La moral estética se opone a toda moral que pretenda basarse en una formulación teórica o abstracta aplicable a situaciones concretas. La moral estética es la del estratega que juega en medio de una situación cambiante cuyos riesgos debe evaluar a la vez que actúa, intentando siempre alcanzar una visión de conjunto desde la cual percibir -y este es el sentido último de la estética- la disposición de las partes que componen dicha situación, así como la posición de uno mismo dentro de ella. Tal percepción estética no exige auto-observación, sino una especie de auto-relativización que permita actuar en lugar de patinar sobre sí mismo.

Por lo demás, Onfray es vitalista e incluso, a su manera, optimista. No, por supuesto, en el sentido de la psicología positiva que nos invade, porque el suyo no es un optimismo ingenuo ni bobalicón, sino que ha pasado por la filosofía trágica. Es optimista precisamente porque es vitalista según la acepción nietzscheana de la palabra. En lugar de adentrarse en el camino del pesimismo nihilista que dejó abierto el propio Nietzsche, ha optado por la faceta más luminosa del pensador prusiano, la que tiene que ver con la afirmación de la vida y los valores aristocráticos. El problema es que, para justificar tal opción, Onfray ejecuta a veces fintas argumentales por las que tenemos que pasar de soslayo, porque si pasamos de frente nos podemos atascar.
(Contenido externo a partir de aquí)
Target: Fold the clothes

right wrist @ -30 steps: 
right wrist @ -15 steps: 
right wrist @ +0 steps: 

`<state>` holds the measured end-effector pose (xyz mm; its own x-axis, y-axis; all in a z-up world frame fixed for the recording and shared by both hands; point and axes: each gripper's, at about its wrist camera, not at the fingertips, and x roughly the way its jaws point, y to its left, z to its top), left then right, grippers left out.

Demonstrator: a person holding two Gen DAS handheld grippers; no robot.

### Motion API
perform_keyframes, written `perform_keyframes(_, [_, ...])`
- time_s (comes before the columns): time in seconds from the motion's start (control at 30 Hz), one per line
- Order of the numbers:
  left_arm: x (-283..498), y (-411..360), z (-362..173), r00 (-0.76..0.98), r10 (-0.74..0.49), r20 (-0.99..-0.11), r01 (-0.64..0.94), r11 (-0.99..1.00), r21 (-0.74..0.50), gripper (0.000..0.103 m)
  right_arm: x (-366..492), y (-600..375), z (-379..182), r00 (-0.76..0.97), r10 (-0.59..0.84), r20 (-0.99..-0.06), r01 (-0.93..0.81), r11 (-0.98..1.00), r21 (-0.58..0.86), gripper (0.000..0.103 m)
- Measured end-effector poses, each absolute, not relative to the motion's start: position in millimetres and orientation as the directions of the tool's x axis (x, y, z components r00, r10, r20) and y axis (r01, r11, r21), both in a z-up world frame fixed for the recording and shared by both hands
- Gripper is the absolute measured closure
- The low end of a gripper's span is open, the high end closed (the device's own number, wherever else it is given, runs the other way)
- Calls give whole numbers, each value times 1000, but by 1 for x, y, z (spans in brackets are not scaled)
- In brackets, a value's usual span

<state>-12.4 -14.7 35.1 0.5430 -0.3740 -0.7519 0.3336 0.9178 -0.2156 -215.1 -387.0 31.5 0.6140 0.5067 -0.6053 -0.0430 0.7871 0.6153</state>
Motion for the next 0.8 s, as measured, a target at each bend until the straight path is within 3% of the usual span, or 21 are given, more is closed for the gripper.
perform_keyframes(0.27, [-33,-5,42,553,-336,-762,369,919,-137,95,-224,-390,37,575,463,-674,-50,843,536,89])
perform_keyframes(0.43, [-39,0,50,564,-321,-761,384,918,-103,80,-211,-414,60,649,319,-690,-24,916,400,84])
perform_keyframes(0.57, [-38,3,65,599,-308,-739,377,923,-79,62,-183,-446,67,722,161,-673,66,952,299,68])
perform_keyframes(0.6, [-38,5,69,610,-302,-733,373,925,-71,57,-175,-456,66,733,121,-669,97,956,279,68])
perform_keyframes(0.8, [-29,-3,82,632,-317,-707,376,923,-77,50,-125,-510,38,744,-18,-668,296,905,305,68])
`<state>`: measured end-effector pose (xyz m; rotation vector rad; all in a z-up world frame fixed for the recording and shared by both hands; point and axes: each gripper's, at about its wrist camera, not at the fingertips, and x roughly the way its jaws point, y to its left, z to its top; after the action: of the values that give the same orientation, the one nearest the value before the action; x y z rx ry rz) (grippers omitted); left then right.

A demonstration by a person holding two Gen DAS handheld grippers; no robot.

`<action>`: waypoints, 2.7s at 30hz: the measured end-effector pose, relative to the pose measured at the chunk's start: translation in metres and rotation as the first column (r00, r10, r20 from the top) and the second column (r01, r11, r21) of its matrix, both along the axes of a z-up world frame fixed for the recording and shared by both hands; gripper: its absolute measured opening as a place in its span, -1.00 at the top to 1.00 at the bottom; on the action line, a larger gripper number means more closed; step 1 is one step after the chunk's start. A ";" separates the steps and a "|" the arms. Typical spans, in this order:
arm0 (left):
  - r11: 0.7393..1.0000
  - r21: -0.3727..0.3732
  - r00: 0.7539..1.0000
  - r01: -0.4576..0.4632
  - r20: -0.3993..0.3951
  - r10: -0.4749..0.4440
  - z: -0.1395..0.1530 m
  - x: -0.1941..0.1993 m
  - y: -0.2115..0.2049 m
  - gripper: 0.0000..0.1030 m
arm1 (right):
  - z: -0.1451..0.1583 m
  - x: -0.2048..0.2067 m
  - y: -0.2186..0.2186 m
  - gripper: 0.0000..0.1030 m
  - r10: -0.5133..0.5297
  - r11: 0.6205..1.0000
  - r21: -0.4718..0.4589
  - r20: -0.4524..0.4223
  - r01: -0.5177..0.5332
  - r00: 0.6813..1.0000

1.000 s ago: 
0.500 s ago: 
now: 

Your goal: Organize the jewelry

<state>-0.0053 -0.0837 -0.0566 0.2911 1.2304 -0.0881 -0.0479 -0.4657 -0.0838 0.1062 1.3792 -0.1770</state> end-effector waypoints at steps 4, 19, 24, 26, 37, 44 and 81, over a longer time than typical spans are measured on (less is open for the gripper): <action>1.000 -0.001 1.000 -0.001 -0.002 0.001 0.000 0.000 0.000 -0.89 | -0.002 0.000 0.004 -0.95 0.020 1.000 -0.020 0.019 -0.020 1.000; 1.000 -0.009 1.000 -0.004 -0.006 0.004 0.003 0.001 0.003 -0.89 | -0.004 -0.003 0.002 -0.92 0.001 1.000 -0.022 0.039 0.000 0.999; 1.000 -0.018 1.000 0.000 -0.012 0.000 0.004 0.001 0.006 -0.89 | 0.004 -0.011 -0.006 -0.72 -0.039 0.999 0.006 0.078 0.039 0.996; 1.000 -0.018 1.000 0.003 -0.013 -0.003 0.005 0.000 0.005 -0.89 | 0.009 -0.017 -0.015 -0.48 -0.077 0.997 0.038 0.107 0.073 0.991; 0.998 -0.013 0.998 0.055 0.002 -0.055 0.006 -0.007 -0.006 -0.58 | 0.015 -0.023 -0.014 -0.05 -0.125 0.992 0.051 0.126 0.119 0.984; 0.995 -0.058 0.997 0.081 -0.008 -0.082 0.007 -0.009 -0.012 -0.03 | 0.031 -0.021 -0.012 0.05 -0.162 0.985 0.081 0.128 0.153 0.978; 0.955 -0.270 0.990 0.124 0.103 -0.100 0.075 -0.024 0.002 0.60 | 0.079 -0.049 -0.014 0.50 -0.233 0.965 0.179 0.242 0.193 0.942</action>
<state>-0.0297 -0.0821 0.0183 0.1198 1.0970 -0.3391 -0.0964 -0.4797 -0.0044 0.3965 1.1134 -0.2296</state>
En concreto, parece como si, a su juicio, existiera una naturaleza humana inherentemente propicia al goce y ciertas estructuras culturales dadas a lo largo de la historia -monoteísmos, totalitarismos, relaciones de poder institucionalizadas- hubieran impedido que esa naturaleza aflorase. La actitud de Onfray, entonces, casi nos recuerda a la del mesías proclamando la liberación.